Today is week one of The Bread Basket Challenge, and I'm so excited to begin this new baking journey!
Ever since the start of this blog, I've wanted to bake conchas; a traditional Mexican sweet bread.
Conchas translates to seashells in English, and their history can be traced back to pre-colonial times.
The conchas are unique with their streusel-like topping decorated to resemble a seashell. Typically the toppings are either vanilla or chocolate flavored.
You can enjoy conchas dipped in hot chocolate or champurrado, a Mexican drink, similar to hot chocolate but thicker and made with corn/maize flour and usually cinnamon.
3/4 cup milk, divided
1 packet of active dry yeast (not instant)
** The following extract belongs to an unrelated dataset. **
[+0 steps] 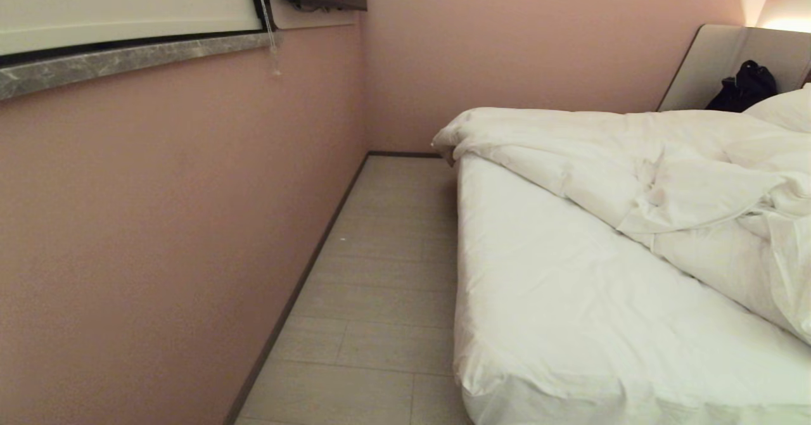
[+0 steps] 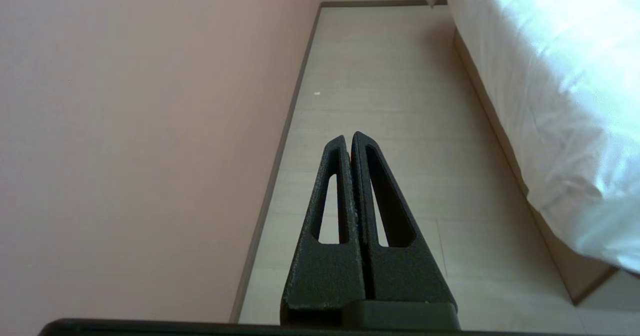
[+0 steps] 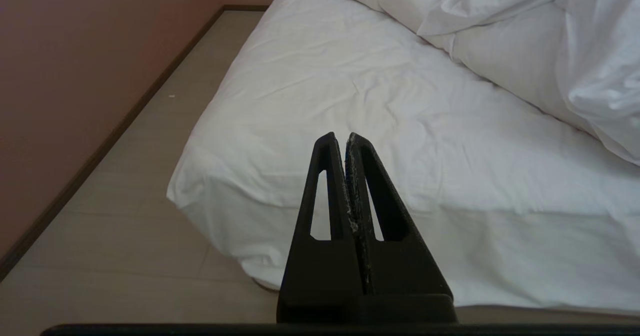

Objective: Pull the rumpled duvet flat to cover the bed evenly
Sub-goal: Hold the folded corner of the quilt

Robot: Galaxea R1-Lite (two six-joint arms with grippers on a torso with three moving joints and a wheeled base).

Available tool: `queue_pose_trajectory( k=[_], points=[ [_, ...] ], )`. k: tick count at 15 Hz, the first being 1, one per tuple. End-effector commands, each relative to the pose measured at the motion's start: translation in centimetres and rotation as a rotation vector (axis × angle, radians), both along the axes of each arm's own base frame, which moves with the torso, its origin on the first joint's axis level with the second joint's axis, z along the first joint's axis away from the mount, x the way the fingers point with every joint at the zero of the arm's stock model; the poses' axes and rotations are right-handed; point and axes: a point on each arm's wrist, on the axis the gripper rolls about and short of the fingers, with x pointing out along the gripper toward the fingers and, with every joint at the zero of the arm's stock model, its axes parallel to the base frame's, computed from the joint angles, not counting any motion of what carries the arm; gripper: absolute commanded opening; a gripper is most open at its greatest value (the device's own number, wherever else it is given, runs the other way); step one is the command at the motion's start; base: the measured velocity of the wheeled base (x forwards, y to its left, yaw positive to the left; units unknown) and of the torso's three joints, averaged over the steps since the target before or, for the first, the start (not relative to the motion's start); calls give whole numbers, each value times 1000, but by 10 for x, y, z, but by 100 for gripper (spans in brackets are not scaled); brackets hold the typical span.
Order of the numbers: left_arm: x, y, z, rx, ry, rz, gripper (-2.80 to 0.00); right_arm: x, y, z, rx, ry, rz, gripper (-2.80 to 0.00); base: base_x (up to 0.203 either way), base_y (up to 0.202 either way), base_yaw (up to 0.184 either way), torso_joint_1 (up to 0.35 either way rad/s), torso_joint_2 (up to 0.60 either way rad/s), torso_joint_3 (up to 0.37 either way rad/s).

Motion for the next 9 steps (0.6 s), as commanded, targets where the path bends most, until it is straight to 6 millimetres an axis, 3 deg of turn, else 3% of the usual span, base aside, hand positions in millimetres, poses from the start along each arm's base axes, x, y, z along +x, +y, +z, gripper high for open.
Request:
queue_pose_trajectory(
  k=[1,3,9],
  points=[
    [0,0,0,0,2,-1,-280,0,0,0,0,-1,0,-280,197,0,0,-6,2,0],
    [0,0,0,0,4,-1,-280,0,0,0,0,-1,0,-280,131,0,2,10,5,4],
    [0,0,0,3,2,-1,-280,0,0,0,0,-1,0,-280,0,0,0,0,0,0]
  ],
)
4 1/2 cups all-purpose flour
1/2 cup sugar, divided
1 teaspoon ground cinnamon
2 teaspoons vanilla extract
4 Tablespoons butter, room temperature
In the bowl of your stand mixer, whisk 1/4 cup of milk, yeast, and a pinch of sugar together. Wait for the yeast to foam up, and then mix in (on speed low) the eggs and vanilla extract. Slowly add the flour, sugar, and cinnamon, and increase the speed of the mixer to high. Beat in the butter and continue mixing for 5 minutes. Cover the bowl with a cloth and let the dough proof for 1 hour or until doubled in size.
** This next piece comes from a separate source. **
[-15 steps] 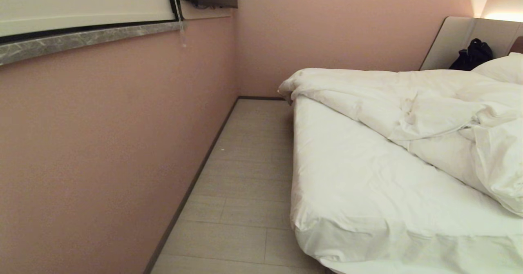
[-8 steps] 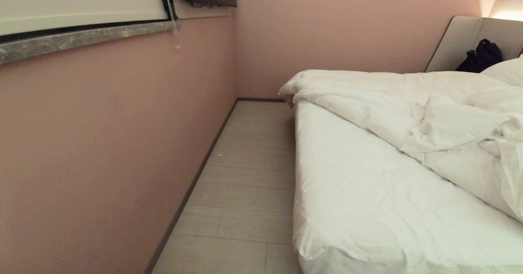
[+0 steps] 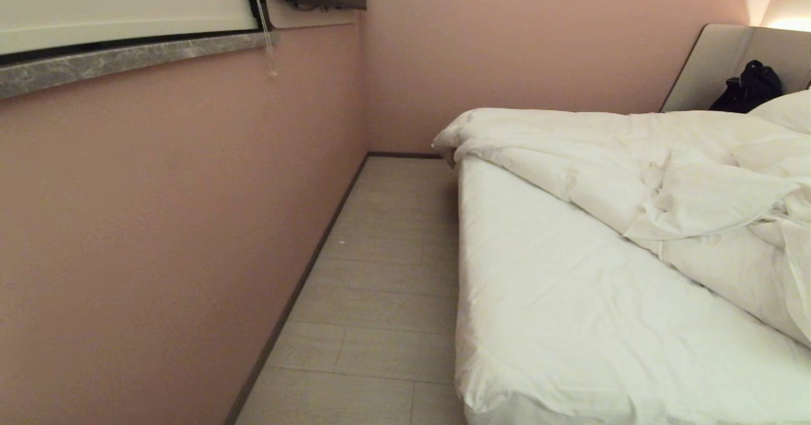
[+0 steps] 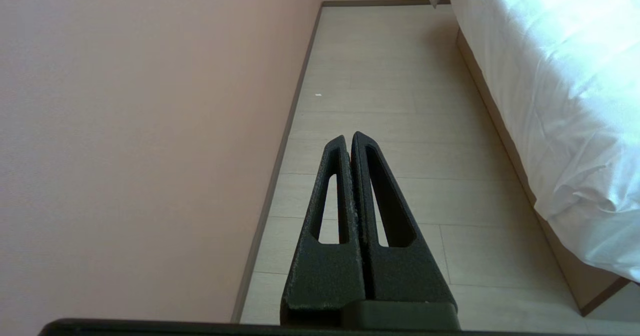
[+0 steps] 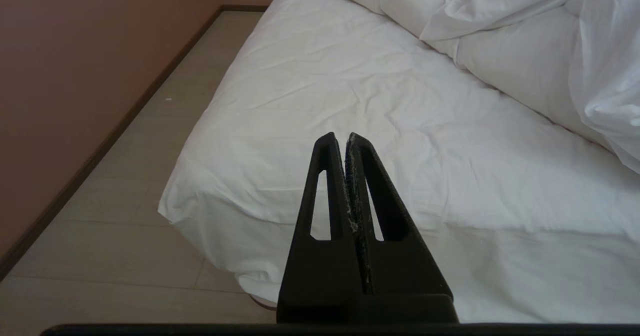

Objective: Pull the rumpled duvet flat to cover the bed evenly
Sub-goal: Hold the folded corner of the quilt

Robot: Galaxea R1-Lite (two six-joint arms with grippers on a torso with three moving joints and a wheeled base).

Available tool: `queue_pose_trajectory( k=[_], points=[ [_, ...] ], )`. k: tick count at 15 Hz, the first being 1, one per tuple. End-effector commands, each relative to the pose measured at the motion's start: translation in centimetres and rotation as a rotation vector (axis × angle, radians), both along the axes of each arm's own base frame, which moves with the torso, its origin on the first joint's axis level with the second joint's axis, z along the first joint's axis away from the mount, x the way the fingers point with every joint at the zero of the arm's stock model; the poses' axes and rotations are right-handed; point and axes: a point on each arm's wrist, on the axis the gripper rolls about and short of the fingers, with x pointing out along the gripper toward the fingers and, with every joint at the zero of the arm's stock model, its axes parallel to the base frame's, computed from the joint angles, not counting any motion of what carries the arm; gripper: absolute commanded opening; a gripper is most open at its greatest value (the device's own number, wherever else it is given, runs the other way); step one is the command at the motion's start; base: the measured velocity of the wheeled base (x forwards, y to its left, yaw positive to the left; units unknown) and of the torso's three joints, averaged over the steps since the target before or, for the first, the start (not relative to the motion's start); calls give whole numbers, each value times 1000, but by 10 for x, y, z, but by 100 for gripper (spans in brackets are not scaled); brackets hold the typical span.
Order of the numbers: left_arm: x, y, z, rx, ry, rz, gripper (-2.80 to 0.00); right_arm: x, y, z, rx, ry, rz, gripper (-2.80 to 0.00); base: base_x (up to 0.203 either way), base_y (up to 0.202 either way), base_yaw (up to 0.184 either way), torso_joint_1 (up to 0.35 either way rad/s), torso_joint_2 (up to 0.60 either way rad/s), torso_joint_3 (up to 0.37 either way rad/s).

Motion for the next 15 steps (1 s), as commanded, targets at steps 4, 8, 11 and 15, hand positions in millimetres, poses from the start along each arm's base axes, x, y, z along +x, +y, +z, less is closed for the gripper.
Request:
queue_pose_trajectory(
  k=[4,8,11,15],
  points=[
    [0,0,0,-1,0,0,-280,0,0,0,0,0,0,-280,0,0,0,0,0,0],
    [0,0,0,-3,2,1,-280,0,0,0,0,0,-1,-280,-5,-119,0,4,3,4],
    [0,0,0,-5,2,1,-280,0,0,0,0,0,-1,-280,0,-197,0,4,1,2],
    [0,0,0,-5,1,1,-280,0,0,0,0,0,-1,-280,0,-194,2,2,5,2]
  ],
)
Mix the softened butter and flour together until the streusel comes together. If you want, add two tablespoons of cocoa powder for a chocolate topping.
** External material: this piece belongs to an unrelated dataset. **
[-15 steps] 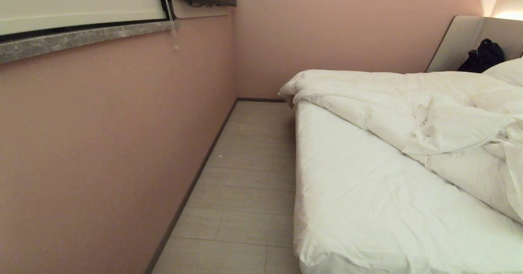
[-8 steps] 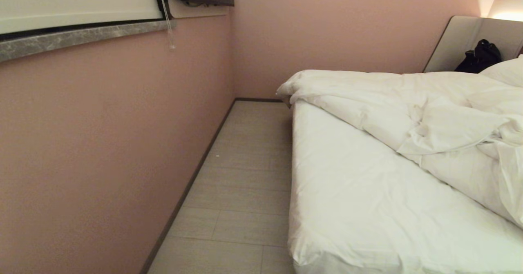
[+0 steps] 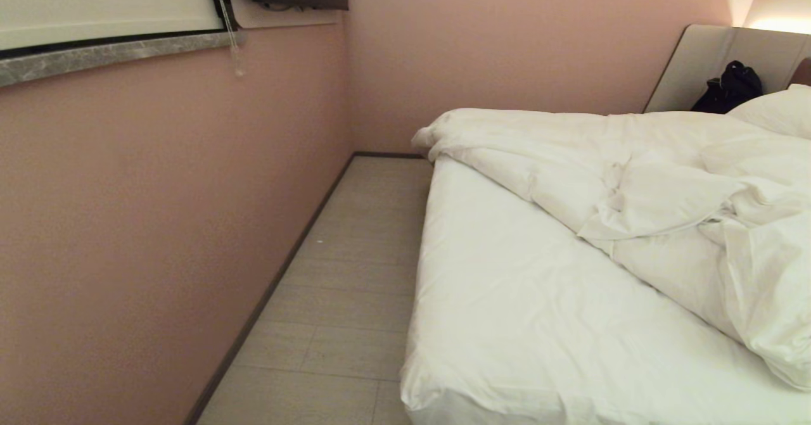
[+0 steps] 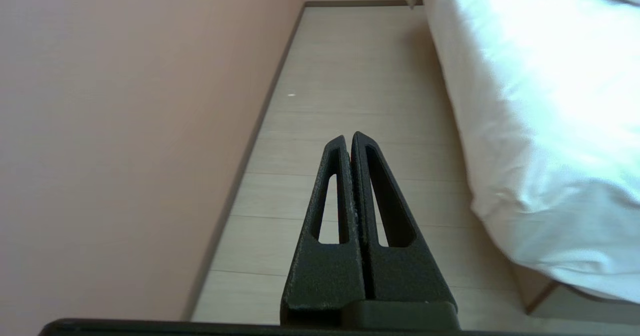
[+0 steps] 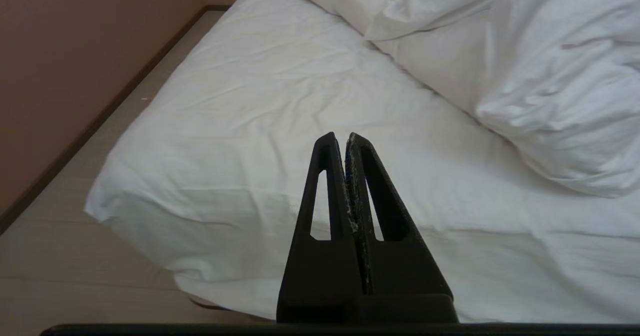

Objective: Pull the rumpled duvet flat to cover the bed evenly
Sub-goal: Hold the folded corner of the quilt

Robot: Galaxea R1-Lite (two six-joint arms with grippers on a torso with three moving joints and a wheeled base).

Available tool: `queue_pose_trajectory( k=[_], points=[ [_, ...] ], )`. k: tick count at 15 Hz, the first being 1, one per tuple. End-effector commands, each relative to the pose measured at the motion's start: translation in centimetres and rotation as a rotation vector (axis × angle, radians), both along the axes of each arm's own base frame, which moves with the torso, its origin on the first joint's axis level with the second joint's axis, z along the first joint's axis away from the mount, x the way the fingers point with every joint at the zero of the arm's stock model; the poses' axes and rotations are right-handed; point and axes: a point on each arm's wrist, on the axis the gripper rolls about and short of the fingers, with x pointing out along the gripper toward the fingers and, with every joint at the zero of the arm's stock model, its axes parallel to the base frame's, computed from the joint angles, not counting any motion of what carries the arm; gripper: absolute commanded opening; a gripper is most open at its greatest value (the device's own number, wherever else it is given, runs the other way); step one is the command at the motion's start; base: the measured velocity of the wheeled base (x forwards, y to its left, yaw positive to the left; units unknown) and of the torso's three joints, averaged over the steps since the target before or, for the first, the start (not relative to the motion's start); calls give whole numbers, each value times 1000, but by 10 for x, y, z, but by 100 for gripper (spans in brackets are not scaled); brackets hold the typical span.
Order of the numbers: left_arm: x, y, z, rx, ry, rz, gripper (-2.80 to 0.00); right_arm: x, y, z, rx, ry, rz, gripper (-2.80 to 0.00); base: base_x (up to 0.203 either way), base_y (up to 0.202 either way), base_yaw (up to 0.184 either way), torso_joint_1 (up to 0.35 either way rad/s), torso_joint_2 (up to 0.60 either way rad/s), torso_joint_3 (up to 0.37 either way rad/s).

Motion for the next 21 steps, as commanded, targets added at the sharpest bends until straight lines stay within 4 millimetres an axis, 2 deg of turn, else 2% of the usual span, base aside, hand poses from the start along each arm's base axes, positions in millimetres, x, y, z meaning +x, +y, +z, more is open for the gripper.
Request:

Preheat your oven to 350 degrees F.
Divide your proofed dough into 12 balls and place them on a baking sheet lined with parchment paper. Now, divide your topping into 12 balls, and flatten with the bottom of a pie dish to create a disk. Place these disks over the balls of dough. Score the topping with a concha cutter or a knife, then cover with a cloth again and proof for 30 minutes. Bake for 15 minutes and serve!